*What the exercise asks*. Give the count of lines in the entries below that contain the string "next", and only that count.

◆ ◆ ◆ ◆

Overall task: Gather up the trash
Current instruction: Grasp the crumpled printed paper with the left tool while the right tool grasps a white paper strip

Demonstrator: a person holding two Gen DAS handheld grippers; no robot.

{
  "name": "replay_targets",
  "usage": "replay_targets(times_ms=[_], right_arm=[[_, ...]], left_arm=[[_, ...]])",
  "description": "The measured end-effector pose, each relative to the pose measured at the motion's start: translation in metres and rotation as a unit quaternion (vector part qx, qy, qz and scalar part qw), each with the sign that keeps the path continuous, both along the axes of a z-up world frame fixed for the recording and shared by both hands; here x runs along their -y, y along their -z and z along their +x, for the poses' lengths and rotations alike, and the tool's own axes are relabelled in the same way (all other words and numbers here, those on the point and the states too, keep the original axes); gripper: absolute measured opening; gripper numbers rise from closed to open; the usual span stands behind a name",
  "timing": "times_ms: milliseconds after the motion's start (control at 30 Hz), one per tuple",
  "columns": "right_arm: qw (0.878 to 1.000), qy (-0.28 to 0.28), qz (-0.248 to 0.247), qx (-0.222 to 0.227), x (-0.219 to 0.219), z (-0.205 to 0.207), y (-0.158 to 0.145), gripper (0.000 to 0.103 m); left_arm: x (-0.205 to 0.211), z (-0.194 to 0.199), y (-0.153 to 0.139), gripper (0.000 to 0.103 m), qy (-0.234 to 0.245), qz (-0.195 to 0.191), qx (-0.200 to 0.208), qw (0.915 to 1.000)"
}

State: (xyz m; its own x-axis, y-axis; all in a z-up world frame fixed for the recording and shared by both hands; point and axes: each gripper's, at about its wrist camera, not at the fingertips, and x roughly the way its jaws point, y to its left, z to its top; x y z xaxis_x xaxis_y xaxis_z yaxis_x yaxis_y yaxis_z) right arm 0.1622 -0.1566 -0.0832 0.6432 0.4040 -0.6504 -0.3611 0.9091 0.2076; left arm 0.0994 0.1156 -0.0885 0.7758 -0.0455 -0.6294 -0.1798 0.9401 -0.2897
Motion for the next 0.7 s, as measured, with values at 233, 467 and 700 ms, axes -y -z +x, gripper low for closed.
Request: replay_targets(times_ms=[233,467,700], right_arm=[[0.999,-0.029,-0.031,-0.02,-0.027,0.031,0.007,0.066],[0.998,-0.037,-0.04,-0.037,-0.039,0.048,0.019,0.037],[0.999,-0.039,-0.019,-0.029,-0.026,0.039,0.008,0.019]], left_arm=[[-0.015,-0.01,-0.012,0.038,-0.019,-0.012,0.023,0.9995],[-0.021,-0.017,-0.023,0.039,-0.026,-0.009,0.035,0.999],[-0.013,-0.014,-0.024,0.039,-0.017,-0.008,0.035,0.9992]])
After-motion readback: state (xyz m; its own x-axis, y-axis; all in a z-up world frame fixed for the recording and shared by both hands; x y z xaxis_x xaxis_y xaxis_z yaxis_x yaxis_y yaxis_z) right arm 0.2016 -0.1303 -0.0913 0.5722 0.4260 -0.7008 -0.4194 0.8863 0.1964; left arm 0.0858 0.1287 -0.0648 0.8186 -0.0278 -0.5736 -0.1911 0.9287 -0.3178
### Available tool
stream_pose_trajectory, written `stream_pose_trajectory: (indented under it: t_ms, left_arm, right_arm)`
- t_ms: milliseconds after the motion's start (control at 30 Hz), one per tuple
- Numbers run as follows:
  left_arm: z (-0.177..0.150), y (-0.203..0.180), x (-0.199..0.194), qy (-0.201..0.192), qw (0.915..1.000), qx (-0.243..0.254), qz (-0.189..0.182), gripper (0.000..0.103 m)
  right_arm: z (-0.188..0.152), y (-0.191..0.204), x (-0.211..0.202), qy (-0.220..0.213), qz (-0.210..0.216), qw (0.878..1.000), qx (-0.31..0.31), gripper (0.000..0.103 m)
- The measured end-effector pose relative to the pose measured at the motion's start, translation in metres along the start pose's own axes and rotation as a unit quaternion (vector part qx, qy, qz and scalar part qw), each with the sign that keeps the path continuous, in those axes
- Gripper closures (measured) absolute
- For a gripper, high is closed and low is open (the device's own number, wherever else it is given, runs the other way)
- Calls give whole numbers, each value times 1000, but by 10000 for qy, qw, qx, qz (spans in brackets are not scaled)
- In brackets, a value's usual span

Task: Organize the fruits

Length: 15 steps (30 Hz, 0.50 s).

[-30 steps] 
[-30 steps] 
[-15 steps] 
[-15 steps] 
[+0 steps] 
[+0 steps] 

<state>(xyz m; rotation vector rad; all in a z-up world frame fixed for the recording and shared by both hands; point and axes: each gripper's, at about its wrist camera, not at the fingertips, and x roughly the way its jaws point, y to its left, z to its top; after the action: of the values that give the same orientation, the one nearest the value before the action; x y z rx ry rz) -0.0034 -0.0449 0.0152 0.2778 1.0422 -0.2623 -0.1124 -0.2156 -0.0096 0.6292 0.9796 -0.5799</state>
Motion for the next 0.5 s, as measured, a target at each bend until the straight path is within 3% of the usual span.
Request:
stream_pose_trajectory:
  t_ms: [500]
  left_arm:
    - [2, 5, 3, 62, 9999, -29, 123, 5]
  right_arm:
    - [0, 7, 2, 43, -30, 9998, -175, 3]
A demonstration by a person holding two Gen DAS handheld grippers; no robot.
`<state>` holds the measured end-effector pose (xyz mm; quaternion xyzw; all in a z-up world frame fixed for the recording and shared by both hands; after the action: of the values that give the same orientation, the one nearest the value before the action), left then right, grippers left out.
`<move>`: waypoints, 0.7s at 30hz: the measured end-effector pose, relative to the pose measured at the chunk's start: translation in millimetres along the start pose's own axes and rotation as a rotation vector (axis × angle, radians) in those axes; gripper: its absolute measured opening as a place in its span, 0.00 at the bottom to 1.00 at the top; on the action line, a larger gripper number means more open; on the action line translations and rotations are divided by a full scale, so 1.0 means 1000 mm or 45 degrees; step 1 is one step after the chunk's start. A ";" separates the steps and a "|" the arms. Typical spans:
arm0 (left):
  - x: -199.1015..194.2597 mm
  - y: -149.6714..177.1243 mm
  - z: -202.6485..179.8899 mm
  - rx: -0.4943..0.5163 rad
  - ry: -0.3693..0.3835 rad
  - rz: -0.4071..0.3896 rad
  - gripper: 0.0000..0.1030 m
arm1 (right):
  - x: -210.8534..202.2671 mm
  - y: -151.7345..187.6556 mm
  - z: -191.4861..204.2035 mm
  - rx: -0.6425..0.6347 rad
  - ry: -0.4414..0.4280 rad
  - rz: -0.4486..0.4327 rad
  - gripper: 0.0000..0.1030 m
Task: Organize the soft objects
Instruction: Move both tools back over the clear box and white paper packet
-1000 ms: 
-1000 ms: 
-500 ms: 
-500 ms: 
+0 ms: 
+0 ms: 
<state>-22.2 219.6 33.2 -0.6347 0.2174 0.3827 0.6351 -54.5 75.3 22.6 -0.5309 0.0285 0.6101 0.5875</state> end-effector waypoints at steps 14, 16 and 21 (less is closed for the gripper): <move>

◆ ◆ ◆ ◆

*Answer section*. 2